WHAT YOU WILL DO: Set down each line of the data exactly, but not the pictures.

GIVEN INFORMATION:
_ _ _ _ _ _ _

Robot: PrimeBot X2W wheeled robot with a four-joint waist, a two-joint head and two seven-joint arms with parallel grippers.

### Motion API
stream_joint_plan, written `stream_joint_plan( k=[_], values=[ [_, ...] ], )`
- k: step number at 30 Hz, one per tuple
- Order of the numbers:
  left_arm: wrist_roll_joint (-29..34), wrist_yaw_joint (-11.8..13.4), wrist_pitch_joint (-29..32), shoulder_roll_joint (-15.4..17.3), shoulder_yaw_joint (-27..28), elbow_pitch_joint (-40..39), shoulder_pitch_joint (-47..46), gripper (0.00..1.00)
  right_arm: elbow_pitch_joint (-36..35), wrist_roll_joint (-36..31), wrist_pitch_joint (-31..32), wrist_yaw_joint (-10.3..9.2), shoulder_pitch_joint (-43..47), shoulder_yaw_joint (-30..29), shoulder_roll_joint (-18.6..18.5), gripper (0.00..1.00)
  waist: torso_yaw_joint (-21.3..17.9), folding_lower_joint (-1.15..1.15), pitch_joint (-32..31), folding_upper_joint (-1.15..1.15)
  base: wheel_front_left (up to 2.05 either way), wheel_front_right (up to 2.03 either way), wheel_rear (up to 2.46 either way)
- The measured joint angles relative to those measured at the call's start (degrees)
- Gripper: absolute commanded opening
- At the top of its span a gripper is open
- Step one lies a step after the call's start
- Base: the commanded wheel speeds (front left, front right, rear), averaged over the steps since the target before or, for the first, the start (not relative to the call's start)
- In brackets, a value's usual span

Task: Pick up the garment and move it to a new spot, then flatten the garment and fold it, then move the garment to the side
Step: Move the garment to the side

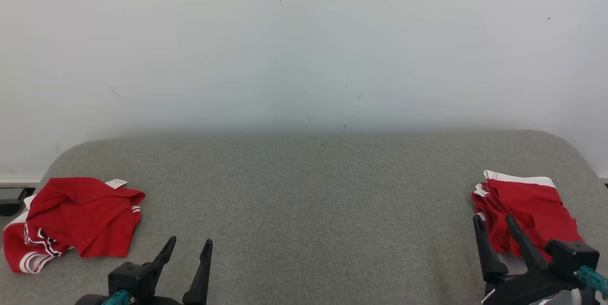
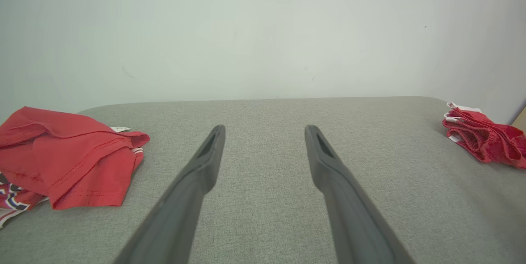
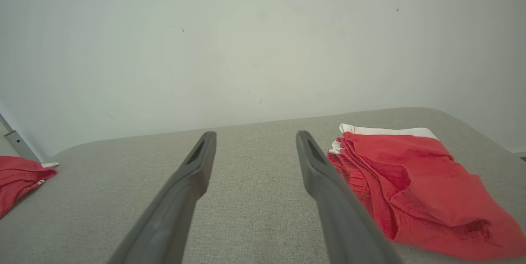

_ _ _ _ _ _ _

TASK SOLUTION:
Robot: PrimeBot X2W wheeled robot with a four-joint waist, a two-joint head and two seven-joint arms with parallel grippers.

### Motion API
stream_joint_plan, written `stream_joint_plan( k=[_], values=[ [_, ...] ], )`
- k: step number at 30 Hz, one per tuple
- Order of the numbers:
  left_arm: wrist_roll_joint (-29..34), wrist_yaw_joint (-11.8..13.4), wrist_pitch_joint (-29..32), shoulder_roll_joint (-15.4..17.3), shoulder_yaw_joint (-27..28), elbow_pitch_joint (-40..39), shoulder_pitch_joint (-47..46), gripper (0.00..1.00)
  right_arm: elbow_pitch_joint (-36..35), wrist_roll_joint (-36..31), wrist_pitch_joint (-31..32), wrist_yaw_joint (-10.3..9.2), shoulder_pitch_joint (-43..47), shoulder_yaw_joint (-30..29), shoulder_roll_joint (-18.6..18.5), gripper (0.00..1.00)
  waist: torso_yaw_joint (-21.3..17.9), folding_lower_joint (-1.15..1.15), pitch_joint (-32..31), folding_upper_joint (-1.15..1.15)
  base: wheel_front_left (up to 2.05 either way), wheel_front_right (up to 2.03 either way), wheel_rear (up to 2.46 either way)
- The measured joint angles relative to those measured at the call's start (degrees)
- Gripper: absolute commanded opening
- At the top of its span a gripper is open
- Step one lies a step after the call's start
- Base: the commanded wheel speeds (front left, front right, rear), averaged over the steps since the target before or, for the first, the start (not relative to the call's start)
- In brackets, a value's usual span

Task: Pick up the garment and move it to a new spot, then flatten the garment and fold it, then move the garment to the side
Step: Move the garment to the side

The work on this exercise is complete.